My experience with rowing began my freshman year at UC Irvine where I was recruited as a coxswain. I can honestly say that crew is by far the most exciting and rewarding sport I have participated in. It has contributed significantly to my work ethic individually and as a team player. Balancing 5:00am practices, a rigorous workout schedule, and travel, with academic life has taught me dedication, time management and commitment to a common goal. Imagine commanding and motivating eight athletes, twice your size, through the most painful seven minutes of their life… all while steering a boat, keeping track of stroke rate, heeding the officials and making sure the coxswain next to you doesn’t come crashing into your lane. It is not surprising then that crew has enhanced my skills in leadership, communication, multi-tasking and working under pressure.

By far the most valuable lesson I have learned from my college experience in crew is to focus on the success of the boat as a whole. One of my biggest challenges comes from my biggest strength: being detail-oriented. I pride myself in being able to take control of most situations I am thrown into and producing a well executed strategy for success. However, every rower has their own set of strengths and challenges along with an individual set of expectations they have for me as a coxswain. The key is to find a rhythm that can keep the boat moving without getting caught up on controlling every aspect of the stroke. In a way, this has significantly influenced my teaching philosophy which you can read more about on this site.

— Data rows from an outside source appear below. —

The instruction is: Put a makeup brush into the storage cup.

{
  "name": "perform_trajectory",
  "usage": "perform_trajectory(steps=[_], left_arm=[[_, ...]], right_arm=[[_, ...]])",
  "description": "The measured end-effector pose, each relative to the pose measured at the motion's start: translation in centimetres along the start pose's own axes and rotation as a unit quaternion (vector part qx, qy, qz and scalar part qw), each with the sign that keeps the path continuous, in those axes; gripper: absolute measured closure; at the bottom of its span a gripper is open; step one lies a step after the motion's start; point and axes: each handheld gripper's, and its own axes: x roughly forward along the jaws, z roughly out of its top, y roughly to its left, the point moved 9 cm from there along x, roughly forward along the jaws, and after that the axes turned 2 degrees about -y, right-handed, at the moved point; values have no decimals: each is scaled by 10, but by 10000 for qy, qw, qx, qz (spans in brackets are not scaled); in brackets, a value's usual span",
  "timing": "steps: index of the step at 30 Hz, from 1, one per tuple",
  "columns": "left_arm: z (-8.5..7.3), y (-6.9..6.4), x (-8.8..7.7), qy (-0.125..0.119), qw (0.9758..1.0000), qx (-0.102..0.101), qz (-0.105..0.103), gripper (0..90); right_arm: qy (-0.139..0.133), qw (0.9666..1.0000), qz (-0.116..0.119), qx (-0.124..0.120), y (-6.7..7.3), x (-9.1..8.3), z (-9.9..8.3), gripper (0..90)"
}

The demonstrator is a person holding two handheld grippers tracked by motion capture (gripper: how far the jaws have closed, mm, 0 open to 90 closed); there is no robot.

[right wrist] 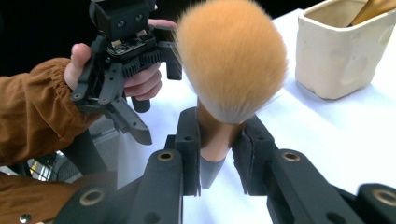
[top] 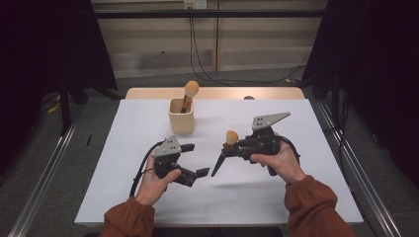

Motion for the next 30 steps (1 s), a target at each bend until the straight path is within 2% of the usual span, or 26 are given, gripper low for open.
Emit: perform_trajectory(steps=[5,13,15,18,22,24,30], left_arm=[[-4,-3,3,110,9999,35,-61,27],[-5,-4,6,98,9999,37,-78,20],[-7,-4,7,162,9998,75,-85,20],[-8,-6,9,196,9996,29,-215,35],[-9,-7,11,183,9994,-32,-302,42],[-10,-8,12,220,9994,40,-272,42],[-10,-7,19,221,9996,-5,-199,57]], right_arm=[[221,9997,-34,-33,-1,3,1,731],[541,9985,-59,-100,-2,11,5,731],[675,9976,-87,-132,-3,13,5,731],[890,9957,-141,-201,-2,15,7,731],[1024,9944,-159,-225,-1,19,8,731],[1084,9937,-144,-228,-1,21,7,731],[1058,9941,-75,-221,2,25,7,731]])
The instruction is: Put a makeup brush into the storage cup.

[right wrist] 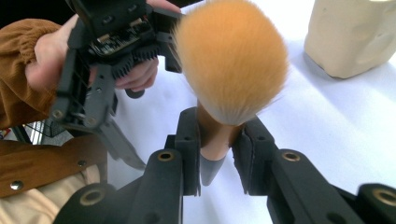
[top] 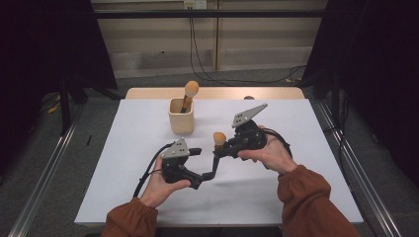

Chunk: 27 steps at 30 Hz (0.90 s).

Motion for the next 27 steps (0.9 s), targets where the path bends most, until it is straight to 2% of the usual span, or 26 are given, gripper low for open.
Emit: perform_trajectory(steps=[5,9,12,14,18,20,22,25,27], left_arm=[[1,0,3,13,10000,-20,-47,59],[3,2,4,-45,10000,71,19,146],[3,2,6,-37,10000,-54,-74,232],[4,1,6,-107,9999,-37,-121,291],[7,-1,8,-207,9996,-10,-198,346],[7,-3,8,-197,9995,20,-234,419],[5,-3,9,-157,9995,33,-259,450],[4,-3,10,-169,9995,-37,-275,538],[5,-1,11,-169,9996,-27,-213,613]], right_arm=[[-41,10000,41,10,2,4,0,731],[-96,9999,66,-3,3,5,0,731],[-148,9999,75,10,4,5,0,731],[-171,9998,72,20,3,6,0,731],[-201,9998,78,-13,4,7,0,731],[-216,9997,72,-16,5,7,0,731],[-213,9997,83,-11,5,7,-1,731],[-258,9996,106,4,5,6,-2,731],[-259,9996,115,-26,6,8,-2,730]])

After college, I went on to coach the MSU club crew. Coaching college students is much different from coxing them and requires a separate mentality. It is more hands off – my success comes from my ability to create an independent crew who can take everything I have taught them and make it work out on the water without me. In many ways, my teaching has become a fine balance between coxing (commanding my classroom) and coaching (trusting my students to take the skills they have learned and apply them). These days I still offer private coaching when I have time and run a learn-to-row program for the Lansing Rowing Club in the summers.